Assessment: Ideological alignment (anti-Western, pro-Palestinian rhetoric) and publicity cooperation rather than formal, coordinated cyber campaigns.
Ø Team Azrael (“Angel of Death”)
Nature of alliance: Tactical, event-driven collaboration announced during India-Pakistan cyber tensions.
Profile of partner: Pakistani hacktivist group linked to politically motivated campaigns targeting Indian entities.
Assessment: Typical of hacktivist surge behaviour, a temporary alliance focused on geopolitical flashpoints, with no proof of long-term shared command or infrastructure.
Deep Diving
The username “INDOHAXSEC” is not common, and it is the official name of the group, so this is the starting point. When searching for that username, their Instagram profile popped up.
By using API manipulations, I found the ID of the profile (68343877461) and managed to associate the profile to the registered email address (indohaxsec@gmail.com), and a new username - “K3T0PR4K”.The email address was also shown on the cached website of the group (that already went off-line), a thing that validates the relation of this email address to the hacking group.
The username itself was found several times in relation to previous cyber-attacks (mostly data leaks, defacements, and DDoS attacks) against India and Israel, exactly as the group targets.

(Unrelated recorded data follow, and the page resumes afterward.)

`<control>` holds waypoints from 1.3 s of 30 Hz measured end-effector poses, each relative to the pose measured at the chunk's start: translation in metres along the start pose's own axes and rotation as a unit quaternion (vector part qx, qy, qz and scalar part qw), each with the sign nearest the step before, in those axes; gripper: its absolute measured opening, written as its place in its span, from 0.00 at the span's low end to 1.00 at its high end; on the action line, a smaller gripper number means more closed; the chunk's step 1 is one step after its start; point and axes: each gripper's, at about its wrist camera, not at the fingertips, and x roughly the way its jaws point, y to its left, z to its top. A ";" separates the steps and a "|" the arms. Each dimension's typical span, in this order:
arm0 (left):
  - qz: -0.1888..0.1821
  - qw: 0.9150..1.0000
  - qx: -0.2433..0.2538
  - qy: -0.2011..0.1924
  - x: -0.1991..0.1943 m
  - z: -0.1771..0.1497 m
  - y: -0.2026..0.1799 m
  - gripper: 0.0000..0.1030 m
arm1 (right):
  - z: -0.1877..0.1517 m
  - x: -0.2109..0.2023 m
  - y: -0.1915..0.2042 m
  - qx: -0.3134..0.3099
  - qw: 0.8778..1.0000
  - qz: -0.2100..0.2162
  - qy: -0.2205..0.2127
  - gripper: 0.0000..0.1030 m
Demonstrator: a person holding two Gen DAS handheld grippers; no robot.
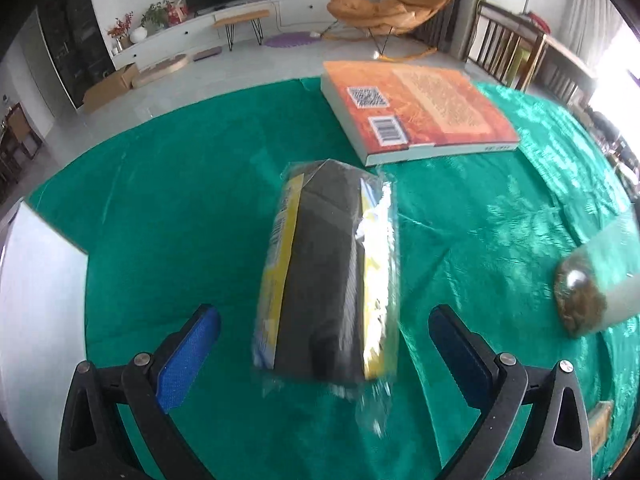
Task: Organize soft objects
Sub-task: 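Grasp the black wrapped roll with the left tool and lift it, then grasp the tissue pack with the right tool while the left holds the roll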
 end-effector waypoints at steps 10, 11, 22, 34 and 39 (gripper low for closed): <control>-0.010 0.999 -0.038 -0.010 0.009 -0.004 0.017 0.55 | 0.002 0.002 0.002 -0.008 1.000 -0.004 -0.003 0.89; -0.019 0.999 -0.041 -0.013 0.003 -0.011 0.019 0.55 | 0.002 0.002 0.002 -0.008 1.000 -0.004 -0.003 0.89; -0.045 0.998 -0.044 -0.023 -0.082 -0.182 0.012 0.55 | 0.003 -0.006 -0.006 0.009 1.000 0.023 -0.001 0.88; -0.008 0.999 0.028 -0.042 -0.101 -0.229 0.006 0.65 | 0.001 -0.025 -0.091 0.230 0.964 0.131 -0.024 0.89; -0.007 0.998 0.035 -0.047 -0.097 -0.228 0.003 0.69 | 0.033 -0.001 -0.072 0.297 0.937 0.184 0.025 0.88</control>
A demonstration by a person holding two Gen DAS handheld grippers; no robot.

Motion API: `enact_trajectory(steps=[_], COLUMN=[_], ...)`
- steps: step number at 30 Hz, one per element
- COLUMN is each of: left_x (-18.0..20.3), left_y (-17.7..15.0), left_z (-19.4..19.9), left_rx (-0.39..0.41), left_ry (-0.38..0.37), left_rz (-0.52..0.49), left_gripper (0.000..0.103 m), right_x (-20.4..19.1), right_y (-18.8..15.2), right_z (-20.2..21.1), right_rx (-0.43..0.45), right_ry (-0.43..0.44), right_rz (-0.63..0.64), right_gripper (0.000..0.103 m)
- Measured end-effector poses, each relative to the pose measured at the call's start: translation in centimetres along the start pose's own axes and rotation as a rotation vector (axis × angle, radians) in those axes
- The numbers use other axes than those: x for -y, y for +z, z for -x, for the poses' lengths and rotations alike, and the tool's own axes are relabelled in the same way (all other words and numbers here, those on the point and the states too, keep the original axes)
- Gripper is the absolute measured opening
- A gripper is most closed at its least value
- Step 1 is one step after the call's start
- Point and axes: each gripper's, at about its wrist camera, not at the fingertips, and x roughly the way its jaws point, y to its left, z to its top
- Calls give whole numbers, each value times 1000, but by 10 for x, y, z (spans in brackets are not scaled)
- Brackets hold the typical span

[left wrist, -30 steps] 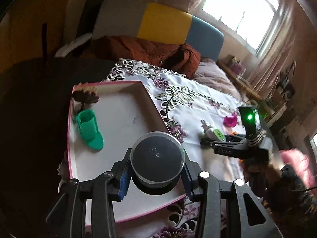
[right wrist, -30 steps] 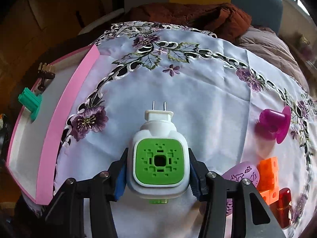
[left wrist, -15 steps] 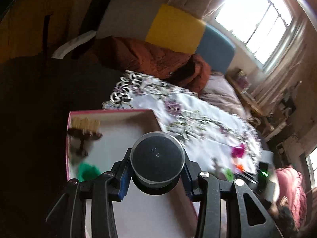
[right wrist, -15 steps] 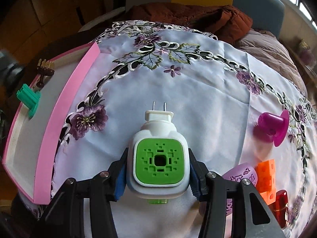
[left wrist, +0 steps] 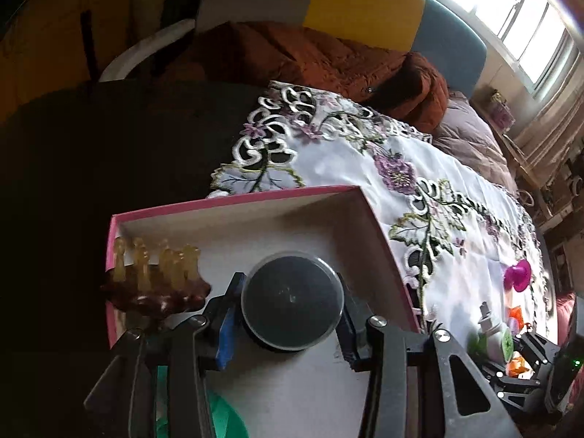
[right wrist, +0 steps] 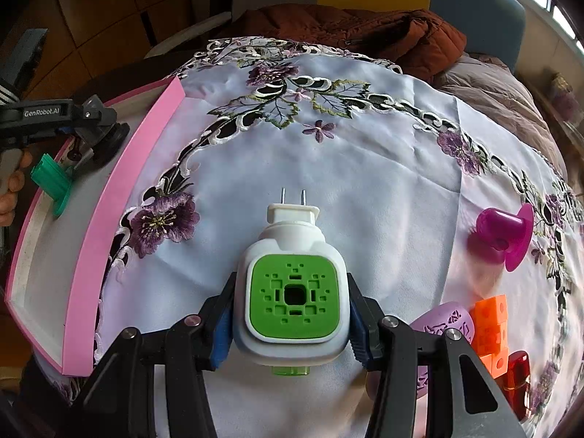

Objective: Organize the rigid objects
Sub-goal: 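Set the grey jar in the tray and open the left gripper while the right holds the plug, then carry the white-and-green plug toward the tray with the right gripper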

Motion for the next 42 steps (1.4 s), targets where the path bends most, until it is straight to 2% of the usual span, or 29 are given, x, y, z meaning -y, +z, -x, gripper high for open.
enact_trajectory(steps=[5,10,12,15,18,23,29,42], left_x=[4,8,10,14,17,12,9,-7], left_y=[-3,-10,-20,-47,-71,-108,-135,-148], left_z=[15,45,62,89,104,125,138,140], left_rx=[26,89,120,173,192,206,211,207], left_ry=[-25,4,39,58,63,73,110,90], left_rz=[-26,-39,-50,-76,-101,-71,-35,12], left_gripper=[50,50,50,50,50,50,50,50], right_x=[0,2,3,1,-1,-4,-7,-6], right_y=[0,0,0,0,0,-1,-3,-6], right_z=[0,1,0,0,0,1,2,1], right_rx=[1,2,2,5,10,23,40,59], right_ry=[-3,3,4,-5,-14,-36,-55,-67], right_rz=[1,-6,-12,-5,3,28,48,-1], right_gripper=[52,53,53,53,52,52,52,52])
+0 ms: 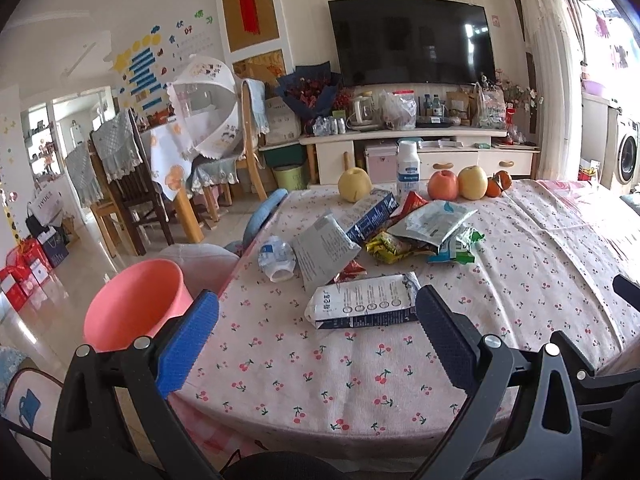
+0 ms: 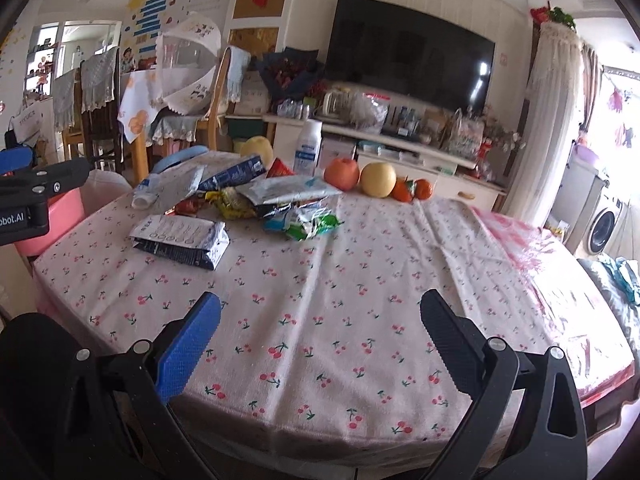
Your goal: Collect trash
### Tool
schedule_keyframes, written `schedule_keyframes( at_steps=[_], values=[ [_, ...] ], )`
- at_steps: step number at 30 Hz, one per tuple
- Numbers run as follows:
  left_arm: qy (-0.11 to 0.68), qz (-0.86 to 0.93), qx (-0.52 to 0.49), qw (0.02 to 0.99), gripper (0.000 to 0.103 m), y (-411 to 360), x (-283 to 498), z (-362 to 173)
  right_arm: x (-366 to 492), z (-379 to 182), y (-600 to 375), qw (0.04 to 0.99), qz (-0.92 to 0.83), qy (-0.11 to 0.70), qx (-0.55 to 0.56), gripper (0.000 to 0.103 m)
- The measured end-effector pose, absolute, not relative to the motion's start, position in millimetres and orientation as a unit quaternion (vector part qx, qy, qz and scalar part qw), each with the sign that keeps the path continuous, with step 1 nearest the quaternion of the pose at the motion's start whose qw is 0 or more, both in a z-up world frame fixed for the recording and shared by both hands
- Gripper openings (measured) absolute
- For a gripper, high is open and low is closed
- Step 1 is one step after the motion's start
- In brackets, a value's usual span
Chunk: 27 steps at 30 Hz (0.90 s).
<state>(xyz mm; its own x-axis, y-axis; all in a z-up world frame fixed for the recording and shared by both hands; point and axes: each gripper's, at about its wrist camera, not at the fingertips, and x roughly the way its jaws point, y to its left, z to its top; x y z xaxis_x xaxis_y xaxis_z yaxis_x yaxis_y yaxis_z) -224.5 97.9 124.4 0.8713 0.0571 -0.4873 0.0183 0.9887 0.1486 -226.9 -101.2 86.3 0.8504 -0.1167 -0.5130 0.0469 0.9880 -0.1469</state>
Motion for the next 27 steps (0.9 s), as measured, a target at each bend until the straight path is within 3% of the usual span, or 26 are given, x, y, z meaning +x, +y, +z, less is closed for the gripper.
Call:
schedule_keyframes(
  at_steps=[18,27],
  values=[
    [0.337,0.037,-0.074,0.938,0.099,196,-133,68,-165,61,-122,0.921,0.093,0.361,0.108,0.099],
    [0.36,0.053,-0.094,0.927,0.099,203,-73,50,-131,62,-103,0.916,0.143,0.364,0.089,0.098]
  ],
)
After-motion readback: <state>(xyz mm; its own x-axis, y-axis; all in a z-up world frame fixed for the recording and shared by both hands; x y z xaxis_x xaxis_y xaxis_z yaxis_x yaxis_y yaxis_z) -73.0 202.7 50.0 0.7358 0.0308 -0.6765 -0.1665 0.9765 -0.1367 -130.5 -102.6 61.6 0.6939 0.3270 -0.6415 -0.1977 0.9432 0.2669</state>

The Email As a Pivot Point
As the username itself provided only superficial evidence, I dug more into the email address itself.
An active Google account (GMAIL) was found with a photo of two guys, covering their faces with COVID masks, one of them is wearing a hoodie with a code sample on it, and the second wears a hoodie with the logo “SurabayXploit”.
When searing this term, I found that Surabay(a)Xploit (often seen as SurabayaBlackhat / Surabaya Xploit / Barrabravaz) appears to be an Indonesian language hacking/defacement persona or small collective that publishes exploit code, web shells, and “toolbox” repositories (PHP shells, arbitrary-file-download exploits, short URL tools, DDoS/scan scripts) on GitHub and related sites - basically a regional exploit/defacement repo hub rather than a sophisticated APT.
Also, it came out that it is an annual event held in Surabaya, Indonesia, that aims to provide a platform for high school and vocational students to channel their interest in information technology.The alternative name mentioned above, “SurabayaBlackHat”, is in the source code of the website (view-source:https://berkeleyschools.net/B4.html) that has been hacked, including other related references, such as “indonesianblackhat”, “Jakarta Anonymous,” and “Indonesia_Hacker”


When searching this term, a LinkedIn profile appeared, under the name “M.REIHAN FATAHILLAH”, A person from Surabaya, Jawa Timur, Indonesia, who claims to be an IT Security and Bug Hunting in Surabaya xploit, the only one that was found in this association.
As shown in his LinkedIn BIO, he “plays your code with xploit”, and he owns a Cyber Security community, namely SurabayaXploit.